*DATA FOR PROCESSING*.

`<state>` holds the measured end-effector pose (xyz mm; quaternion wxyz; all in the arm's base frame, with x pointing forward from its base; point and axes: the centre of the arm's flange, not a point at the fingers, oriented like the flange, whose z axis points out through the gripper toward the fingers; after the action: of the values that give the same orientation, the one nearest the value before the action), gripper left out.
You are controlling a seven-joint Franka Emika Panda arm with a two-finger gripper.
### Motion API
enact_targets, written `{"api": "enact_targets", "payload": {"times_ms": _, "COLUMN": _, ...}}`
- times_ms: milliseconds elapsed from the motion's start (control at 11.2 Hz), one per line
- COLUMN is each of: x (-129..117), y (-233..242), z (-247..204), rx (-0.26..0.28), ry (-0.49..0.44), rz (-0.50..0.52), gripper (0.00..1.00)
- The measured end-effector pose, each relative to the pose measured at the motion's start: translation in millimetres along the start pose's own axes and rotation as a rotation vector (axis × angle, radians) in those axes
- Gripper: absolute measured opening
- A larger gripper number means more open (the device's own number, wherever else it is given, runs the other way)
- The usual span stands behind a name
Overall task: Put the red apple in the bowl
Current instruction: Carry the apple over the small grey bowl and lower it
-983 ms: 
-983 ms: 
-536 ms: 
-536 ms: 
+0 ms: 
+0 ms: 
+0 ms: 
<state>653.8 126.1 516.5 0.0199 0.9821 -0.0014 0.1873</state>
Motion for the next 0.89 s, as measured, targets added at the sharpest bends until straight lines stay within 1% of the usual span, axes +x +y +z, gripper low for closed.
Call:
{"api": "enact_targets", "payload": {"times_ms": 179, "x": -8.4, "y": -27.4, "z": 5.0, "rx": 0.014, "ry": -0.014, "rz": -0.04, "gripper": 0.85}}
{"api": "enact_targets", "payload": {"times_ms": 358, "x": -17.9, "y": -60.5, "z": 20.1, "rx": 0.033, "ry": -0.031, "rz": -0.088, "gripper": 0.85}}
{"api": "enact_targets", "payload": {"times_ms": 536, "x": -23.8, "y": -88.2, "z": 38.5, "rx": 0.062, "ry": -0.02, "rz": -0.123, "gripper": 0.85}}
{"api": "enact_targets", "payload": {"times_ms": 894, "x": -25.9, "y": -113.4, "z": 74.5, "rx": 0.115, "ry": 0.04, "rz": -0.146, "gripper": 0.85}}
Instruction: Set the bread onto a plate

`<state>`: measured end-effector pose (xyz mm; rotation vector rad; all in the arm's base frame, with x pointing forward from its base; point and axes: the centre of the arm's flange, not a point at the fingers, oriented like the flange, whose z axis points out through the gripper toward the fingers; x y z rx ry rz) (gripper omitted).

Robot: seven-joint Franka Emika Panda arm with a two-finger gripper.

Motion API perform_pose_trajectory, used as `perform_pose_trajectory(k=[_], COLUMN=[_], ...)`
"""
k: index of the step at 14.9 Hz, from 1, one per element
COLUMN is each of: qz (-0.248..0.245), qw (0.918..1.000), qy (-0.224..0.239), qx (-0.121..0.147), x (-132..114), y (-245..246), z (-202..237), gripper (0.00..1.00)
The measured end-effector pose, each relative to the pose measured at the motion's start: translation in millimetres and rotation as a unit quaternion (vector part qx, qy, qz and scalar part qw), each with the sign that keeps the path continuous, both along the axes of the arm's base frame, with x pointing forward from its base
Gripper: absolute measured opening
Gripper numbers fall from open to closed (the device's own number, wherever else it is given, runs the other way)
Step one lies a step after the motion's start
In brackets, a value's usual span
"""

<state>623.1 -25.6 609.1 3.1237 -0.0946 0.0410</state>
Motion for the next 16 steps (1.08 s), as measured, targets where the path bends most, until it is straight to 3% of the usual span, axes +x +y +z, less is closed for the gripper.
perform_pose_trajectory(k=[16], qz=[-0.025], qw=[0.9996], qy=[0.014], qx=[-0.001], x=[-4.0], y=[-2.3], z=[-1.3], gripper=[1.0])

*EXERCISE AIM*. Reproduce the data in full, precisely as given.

*ANSWER TO THE EXERCISE*.
`<state>` holds the measured end-effector pose (xyz mm; quaternion wxyz; all in the arm's base frame, with x pointing forward from its base; point and axes: the centre of the arm's flange, not a point at the fingers, oriented like the flange, whose z axis points out through the gripper toward the fingers; after the action: of the values that give the same orientation, the one nearest the value before the action), gripper left out.
You are controlling a seven-joint Franka Emika Panda arm with a two-finger gripper.
### Motion API
enact_targets, written `{"api": "enact_targets", "payload": {"times_ms": _, "COLUMN": _, ...}}`
- times_ms: milliseconds elapsed from the motion's start (control at 11.2 Hz), one per line
- COLUMN is each of: x (-129..117), y (-233..242), z (-247..204), rx (-0.26..0.28), ry (-0.49..0.44), rz (-0.50..0.52), gripper (0.00..1.00)
- The measured end-effector pose, each relative to the pose measured at the motion's start: translation in millimetres along the start pose's own axes and rotation as a rotation vector (axis × angle, radians) in those axes
- Gripper: absolute measured opening
- A larger gripper number means more open (the device's own number, wherever else it is given, runs the other way)
- The usual span stands behind a name
Overall task: Put the red apple in the bowl
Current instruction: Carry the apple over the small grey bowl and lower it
-983 ms: 
-983 ms: 
-536 ms: 
-536 ms: 
+0 ms: 
+0 ms: 
+0 ms: 
<state>653.8 126.1 516.5 0.0199 0.9821 -0.0014 0.1873</state>
Motion for the next 0.89 s, as measured, targets added at the sharpest bends until straight lines stay within 1% of the usual span, axes +x +y +z, gripper low for closed.
Call:
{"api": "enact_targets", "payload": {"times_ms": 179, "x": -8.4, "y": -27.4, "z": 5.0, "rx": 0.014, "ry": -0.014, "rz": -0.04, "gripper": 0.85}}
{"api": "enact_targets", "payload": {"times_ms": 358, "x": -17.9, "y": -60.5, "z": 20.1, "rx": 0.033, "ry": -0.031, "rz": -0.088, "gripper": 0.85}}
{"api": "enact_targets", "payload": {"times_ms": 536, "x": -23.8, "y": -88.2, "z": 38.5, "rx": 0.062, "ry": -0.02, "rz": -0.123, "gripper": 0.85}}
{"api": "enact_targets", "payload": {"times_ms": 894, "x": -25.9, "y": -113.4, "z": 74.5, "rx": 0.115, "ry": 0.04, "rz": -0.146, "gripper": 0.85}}
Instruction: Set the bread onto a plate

`<state>`: measured end-effector pose (xyz mm; rotation vector rad; all in the arm's base frame, with x pointing forward from its base; point and axes: the centre of the arm's flange, not a point at the fingers, oriented like the flange, whose z axis points out through the gripper toward the fingers; x y z rx ry rz) (gripper omitted).

Robot: seven-joint Franka Emika Panda arm with a two-finger gripper.

Motion API perform_pose_trajectory, used as `perform_pose_trajectory(k=[_], COLUMN=[_], ...)`
"""
k: index of the step at 14.9 Hz, from 1, one per element
COLUMN is each of: qz (-0.248..0.245), qw (0.918..1.000), qy (-0.224..0.239), qx (-0.121..0.147), x (-132..114), y (-245..246), z (-202..237), gripper (0.00..1.00)
The measured end-effector pose, each relative to the pose measured at the motion's start: translation in millimetres and rotation as a unit quaternion (vector part qx, qy, qz and scalar part qw), each with the sign that keeps the path continuous, both along the axes of the arm's base frame, with x pointing forward from its base
Gripper: absolute measured opening
Gripper numbers fall from open to closed (the device's own number, wherever else it is given, runs the other way)
Step one lies a step after the motion's start
In brackets, a value's usual span
"""

<state>623.1 -25.6 609.1 3.1237 -0.0946 0.0410</state>
Motion for the next 16 steps (1.08 s), as measured, targets where the path bends most, until it is straight to 3% of the usual span, axes +x +y +z, less is closed for the gripper.
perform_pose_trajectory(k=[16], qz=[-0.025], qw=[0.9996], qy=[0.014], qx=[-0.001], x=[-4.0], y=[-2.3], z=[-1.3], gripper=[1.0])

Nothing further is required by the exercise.